## What to work on
State how many lines in the listing below contain the word "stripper", with no other words.

○ ○ ○ ○

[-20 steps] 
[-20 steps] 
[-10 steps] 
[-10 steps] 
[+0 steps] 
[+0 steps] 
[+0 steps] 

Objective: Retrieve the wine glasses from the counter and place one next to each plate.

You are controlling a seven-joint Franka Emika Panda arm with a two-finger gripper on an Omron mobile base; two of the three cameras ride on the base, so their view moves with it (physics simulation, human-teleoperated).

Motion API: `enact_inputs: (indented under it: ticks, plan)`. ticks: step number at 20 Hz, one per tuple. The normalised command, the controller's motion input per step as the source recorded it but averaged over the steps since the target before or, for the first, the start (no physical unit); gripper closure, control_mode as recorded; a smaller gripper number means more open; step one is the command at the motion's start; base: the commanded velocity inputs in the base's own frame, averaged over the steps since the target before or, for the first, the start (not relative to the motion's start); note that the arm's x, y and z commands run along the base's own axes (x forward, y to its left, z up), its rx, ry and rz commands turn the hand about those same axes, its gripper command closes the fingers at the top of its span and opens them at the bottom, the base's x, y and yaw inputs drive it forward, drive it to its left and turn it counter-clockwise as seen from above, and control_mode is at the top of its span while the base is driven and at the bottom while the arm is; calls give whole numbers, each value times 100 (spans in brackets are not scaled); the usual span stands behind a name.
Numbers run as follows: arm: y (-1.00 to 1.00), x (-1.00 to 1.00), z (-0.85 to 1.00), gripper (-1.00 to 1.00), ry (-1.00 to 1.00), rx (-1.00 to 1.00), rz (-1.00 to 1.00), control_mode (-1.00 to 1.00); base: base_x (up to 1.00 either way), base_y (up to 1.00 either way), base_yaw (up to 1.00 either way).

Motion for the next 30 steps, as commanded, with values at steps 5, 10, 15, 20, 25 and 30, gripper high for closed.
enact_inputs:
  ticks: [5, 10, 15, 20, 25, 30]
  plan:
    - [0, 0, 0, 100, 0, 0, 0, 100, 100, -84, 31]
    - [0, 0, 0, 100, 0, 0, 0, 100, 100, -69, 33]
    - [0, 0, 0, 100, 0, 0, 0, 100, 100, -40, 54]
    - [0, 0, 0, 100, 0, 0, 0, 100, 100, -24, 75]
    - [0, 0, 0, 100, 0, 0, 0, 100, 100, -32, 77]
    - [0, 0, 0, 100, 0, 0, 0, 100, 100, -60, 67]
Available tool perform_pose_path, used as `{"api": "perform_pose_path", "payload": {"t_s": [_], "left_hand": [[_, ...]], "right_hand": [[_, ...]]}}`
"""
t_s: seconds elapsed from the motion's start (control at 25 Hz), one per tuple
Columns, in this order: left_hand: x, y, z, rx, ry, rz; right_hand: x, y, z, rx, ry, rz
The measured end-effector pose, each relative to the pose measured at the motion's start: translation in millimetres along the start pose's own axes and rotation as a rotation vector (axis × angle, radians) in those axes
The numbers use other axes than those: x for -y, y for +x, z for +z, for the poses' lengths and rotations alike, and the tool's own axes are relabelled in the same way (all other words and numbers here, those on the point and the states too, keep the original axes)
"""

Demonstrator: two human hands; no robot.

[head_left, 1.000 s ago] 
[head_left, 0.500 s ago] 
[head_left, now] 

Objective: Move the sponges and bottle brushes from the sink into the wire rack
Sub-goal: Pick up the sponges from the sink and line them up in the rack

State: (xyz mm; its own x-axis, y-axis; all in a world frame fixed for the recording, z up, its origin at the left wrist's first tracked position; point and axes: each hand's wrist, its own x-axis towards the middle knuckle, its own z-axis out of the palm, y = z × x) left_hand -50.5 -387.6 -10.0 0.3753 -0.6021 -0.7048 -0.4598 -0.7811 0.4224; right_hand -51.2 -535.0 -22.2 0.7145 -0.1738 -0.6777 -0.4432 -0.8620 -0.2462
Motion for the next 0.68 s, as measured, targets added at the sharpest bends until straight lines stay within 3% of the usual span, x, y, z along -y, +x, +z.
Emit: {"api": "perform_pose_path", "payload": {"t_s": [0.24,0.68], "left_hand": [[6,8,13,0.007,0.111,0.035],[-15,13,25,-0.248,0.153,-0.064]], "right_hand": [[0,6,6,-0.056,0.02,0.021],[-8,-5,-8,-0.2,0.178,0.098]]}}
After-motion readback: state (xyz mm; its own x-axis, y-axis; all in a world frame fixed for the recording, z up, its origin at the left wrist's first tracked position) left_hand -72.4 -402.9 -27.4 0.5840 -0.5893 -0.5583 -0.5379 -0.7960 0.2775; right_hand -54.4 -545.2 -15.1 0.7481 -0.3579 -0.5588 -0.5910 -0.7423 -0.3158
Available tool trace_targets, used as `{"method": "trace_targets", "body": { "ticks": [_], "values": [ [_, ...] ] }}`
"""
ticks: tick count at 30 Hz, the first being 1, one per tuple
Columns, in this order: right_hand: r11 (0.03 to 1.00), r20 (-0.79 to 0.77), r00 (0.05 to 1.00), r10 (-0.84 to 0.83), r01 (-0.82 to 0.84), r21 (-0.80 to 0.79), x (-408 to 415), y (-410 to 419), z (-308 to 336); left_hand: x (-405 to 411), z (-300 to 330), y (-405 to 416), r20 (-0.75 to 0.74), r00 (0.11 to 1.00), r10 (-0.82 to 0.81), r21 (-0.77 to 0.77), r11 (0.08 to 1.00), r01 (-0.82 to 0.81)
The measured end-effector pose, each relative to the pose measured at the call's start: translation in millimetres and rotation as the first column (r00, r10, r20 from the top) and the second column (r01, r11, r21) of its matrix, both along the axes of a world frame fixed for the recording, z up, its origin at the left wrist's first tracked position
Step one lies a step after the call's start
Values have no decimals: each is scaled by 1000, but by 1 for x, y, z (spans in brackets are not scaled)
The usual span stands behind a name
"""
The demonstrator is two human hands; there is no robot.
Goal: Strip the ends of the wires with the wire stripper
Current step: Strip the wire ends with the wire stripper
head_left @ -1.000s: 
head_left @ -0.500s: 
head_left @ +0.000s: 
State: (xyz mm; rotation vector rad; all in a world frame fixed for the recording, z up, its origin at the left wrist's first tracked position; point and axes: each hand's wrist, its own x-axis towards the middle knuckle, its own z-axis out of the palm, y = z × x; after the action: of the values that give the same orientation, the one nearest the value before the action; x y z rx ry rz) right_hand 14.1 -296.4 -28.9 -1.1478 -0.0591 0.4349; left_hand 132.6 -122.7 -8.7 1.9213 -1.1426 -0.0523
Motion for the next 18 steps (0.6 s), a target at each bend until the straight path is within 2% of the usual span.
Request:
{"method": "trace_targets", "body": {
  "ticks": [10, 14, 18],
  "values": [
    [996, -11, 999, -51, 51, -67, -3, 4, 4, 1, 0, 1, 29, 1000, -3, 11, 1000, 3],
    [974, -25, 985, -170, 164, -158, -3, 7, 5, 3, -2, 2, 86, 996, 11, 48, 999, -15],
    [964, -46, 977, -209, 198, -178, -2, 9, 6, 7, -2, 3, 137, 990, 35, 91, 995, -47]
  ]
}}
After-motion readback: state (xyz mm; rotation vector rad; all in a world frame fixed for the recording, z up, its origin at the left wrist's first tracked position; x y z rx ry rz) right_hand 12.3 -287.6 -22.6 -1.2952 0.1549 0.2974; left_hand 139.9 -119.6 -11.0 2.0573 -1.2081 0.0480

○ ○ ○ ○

## Answer to this exercise
2